Un jour il est sur le point de quitter Ellénore, le lendemain il s'écrie : « Si Ellénore eût voulu se détacher de moi, je serais mort à ses pieds pour la retenir. » La tension va croissante et on sent le drame couver. Ellénore va tenter de rendre
Adolphe jaloux en se laissant courtiser déci delà. Et
Adolphe, fin observateur songe : « Elle croyait ranimer mon amour en excitant ma jalousie ; mais c'était agiter des cendres que rien ne pouvait réchauffer. » Et plus loin : « Notre vie ne fut qu'un perpétuel orage. »
Ce qui est assez remarquable dans l'attitude d'
Adolphe, homme qui vit sans passion, c'est sa capacité exceptionnelle à l'introspection et l'autocritique. Il est capable de prendre du recul et d'être parfaitement lucide dans sa conduite.

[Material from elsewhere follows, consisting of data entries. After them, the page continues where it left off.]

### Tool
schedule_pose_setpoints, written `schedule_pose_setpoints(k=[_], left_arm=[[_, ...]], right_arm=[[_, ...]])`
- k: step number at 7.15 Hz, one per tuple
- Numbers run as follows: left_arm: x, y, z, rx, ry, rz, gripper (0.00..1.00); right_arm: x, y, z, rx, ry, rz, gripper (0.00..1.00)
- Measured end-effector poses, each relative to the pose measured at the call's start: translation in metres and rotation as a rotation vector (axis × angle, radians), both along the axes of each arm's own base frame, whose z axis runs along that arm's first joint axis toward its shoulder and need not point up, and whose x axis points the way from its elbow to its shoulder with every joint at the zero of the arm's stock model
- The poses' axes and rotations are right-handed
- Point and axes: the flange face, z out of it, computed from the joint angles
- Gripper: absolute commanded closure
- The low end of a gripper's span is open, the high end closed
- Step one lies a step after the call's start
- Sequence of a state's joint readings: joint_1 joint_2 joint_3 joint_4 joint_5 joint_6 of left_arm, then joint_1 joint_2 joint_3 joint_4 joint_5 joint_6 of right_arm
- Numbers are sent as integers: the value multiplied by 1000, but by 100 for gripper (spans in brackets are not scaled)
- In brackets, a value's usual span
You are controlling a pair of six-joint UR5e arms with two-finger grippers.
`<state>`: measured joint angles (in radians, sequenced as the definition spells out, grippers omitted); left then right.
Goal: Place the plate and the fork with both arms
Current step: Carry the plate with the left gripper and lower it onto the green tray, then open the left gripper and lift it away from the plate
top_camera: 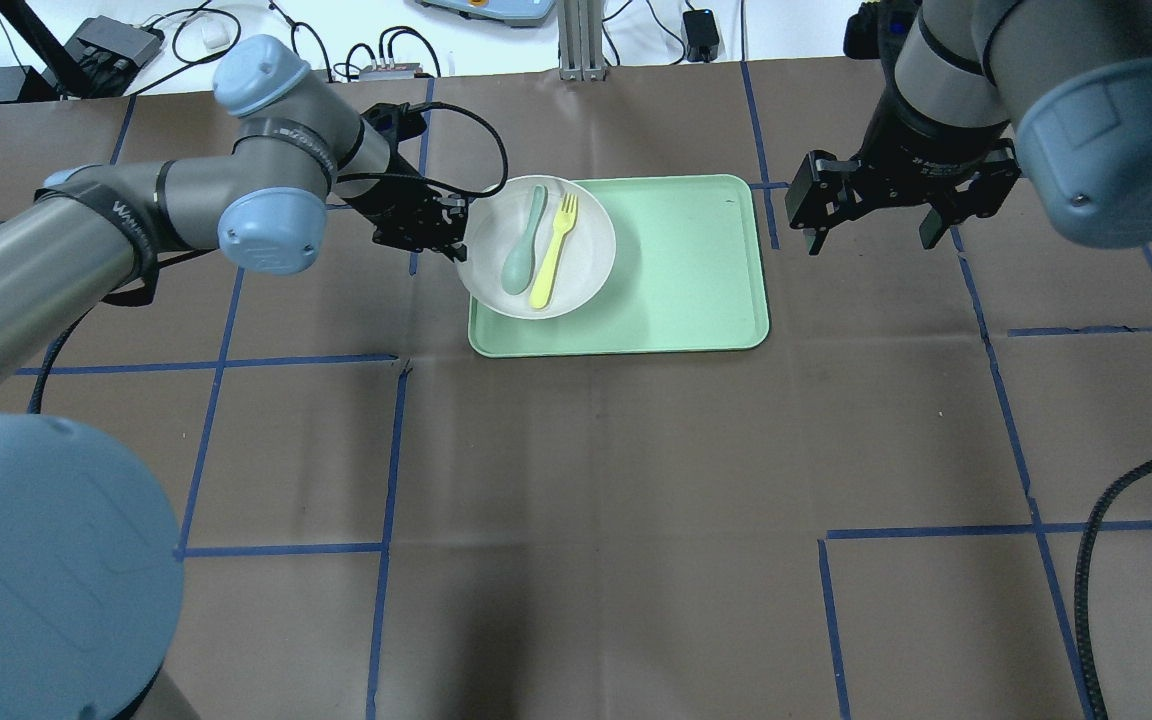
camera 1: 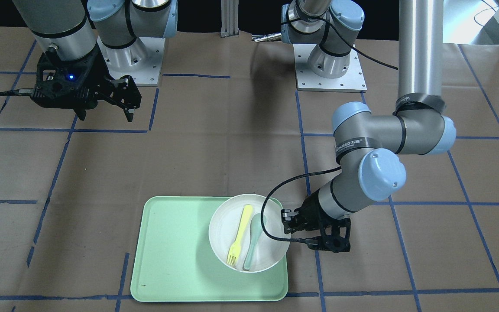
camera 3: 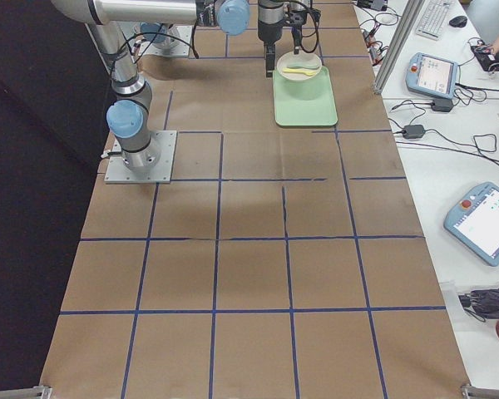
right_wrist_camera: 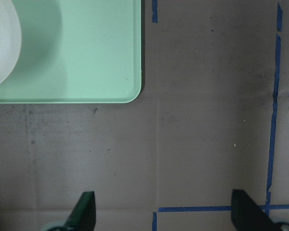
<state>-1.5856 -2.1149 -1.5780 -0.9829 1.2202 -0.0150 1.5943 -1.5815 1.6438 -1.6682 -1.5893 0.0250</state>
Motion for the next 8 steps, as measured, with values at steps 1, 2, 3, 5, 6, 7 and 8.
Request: schedule_pose_setpoints(k=[1,2,3,5,6,7,8], left_arm=[[-19,-7,-9,7,2,-10,97],[-29,-10,-14,13,6,-9,97],[-34,-12,-18,15,9,-7,97],[-40,-14,-33,18,10,-11,94],[-42,-18,-36,9,12,-12,94],[-44,-24,-38,-1,16,-12,88],[-47,-32,-44,-4,22,-14,36]], right_arm=[[0,0,0,0,0,0,0],[0,0,0,0,0,1,0],[0,0,-1,1,0,1,0],[-1,0,-2,2,0,1,0],[-1,-1,-2,2,0,0,0],[-1,-1,-2,2,0,0,0],[-1,-1,-2,1,0,0,0]])
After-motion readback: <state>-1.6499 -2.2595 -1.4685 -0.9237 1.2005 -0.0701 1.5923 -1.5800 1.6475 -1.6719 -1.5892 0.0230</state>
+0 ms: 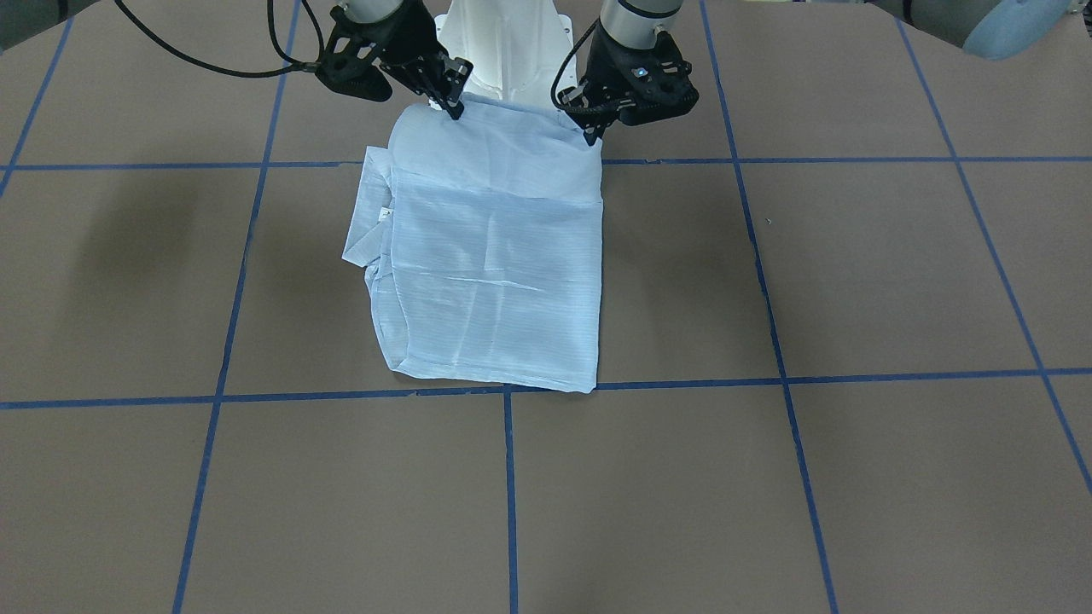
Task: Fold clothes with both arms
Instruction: 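Lift the near edge with both grippers and fold it away from the robot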
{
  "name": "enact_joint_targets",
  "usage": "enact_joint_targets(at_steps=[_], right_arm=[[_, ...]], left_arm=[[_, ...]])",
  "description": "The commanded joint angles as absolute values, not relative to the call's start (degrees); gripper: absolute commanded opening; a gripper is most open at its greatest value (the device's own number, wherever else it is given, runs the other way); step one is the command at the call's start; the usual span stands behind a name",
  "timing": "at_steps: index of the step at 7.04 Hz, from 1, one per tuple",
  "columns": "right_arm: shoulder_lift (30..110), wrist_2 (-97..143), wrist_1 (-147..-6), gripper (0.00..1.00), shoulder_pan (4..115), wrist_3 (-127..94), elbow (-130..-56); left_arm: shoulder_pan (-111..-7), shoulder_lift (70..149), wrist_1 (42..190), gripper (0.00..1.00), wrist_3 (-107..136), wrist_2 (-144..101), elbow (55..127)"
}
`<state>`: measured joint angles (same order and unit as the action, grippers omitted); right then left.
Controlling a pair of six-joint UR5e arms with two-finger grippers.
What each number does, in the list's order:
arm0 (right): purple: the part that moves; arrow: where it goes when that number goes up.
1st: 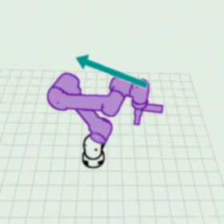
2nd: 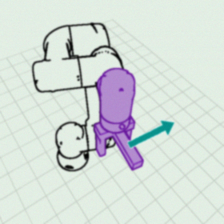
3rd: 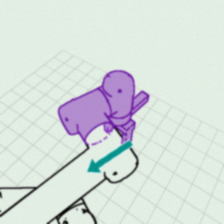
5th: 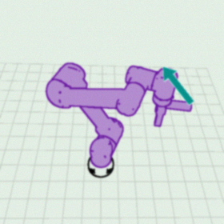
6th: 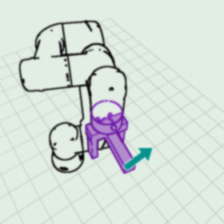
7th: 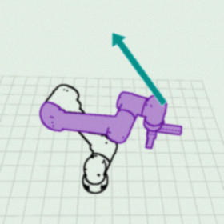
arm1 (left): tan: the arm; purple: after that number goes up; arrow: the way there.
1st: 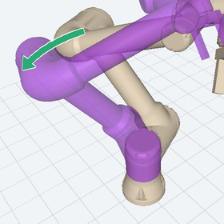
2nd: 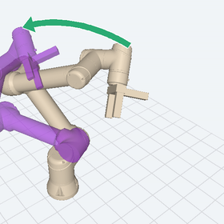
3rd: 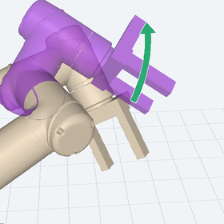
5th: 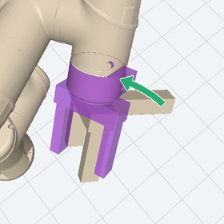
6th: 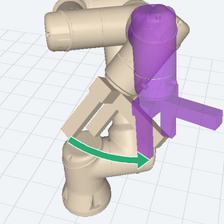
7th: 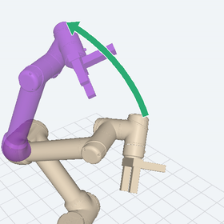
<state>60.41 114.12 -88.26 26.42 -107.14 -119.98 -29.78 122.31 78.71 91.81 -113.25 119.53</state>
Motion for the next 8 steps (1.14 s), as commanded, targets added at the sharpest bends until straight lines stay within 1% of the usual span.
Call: enact_joint_targets(at_steps=[1, 4, 5, 6, 8], right_arm=[[59.7, 113.6, -83.0, 0.0, 30.2, -106.4, -113.9], [59.4, 113.8, -83.0, 0.0, 34.4, -104.2, -110.2], [58.6, 113.9, -82.9, 0.0, 34.7, -103.9, -107.8], [55.8, 113.9, -82.6, 0.0, 35.2, -103.3, -103.4], [53.0, 113.9, -82.5, 0.0, 36.1, -102.7, -98.0]], left_arm=[[-33.2, 123.1, 84.7, 0.0, 91.1, -115.2, 114.9], [-33.6, 128.0, 88.0, 0.0, 91.3, -115.3, 107.5], [-34.7, 128.2, 90.4, 0.0, 91.5, -115.3, 105.6], [-35.6, 128.3, 93.0, 0.0, 91.6, -115.2, 102.5], [-37.2, 128.4, 99.6, 0.0, 91.8, -115.2, 96.8]])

« On vit dans ma conduite celle d'un séducteur, d'un ingrat qui avait violé l'hospitalité, et sacrifié, pour contenter une fantaisie momentanée, le repos de deux personnes, dont il aurait dû respecter l'une et ménager l'autre. »
« Je la sentais meilleure que moi ; je me méprisais d'être indigne d'elle. C'est un affreux malheur de n'être pas aimé quand on aime ; mais c'en est un bien grand d'être aimé avec passion quand on n'aime plus. »
Auteur d'une très belle écriture,
Benjamin Constant nous offre un des chefs-d'oeuvre
de la littérature du XIX é dans le genre roman d'analyse. La psychologie des personnages est complexe, fouillée et véridique. Son style est assez sobre et dépouillé et la syntaxe d'une grande rigueur.
Une oeuvre brève mais dense dont le héros atteint d'une sorte de mal du siècle annonce la période romantique.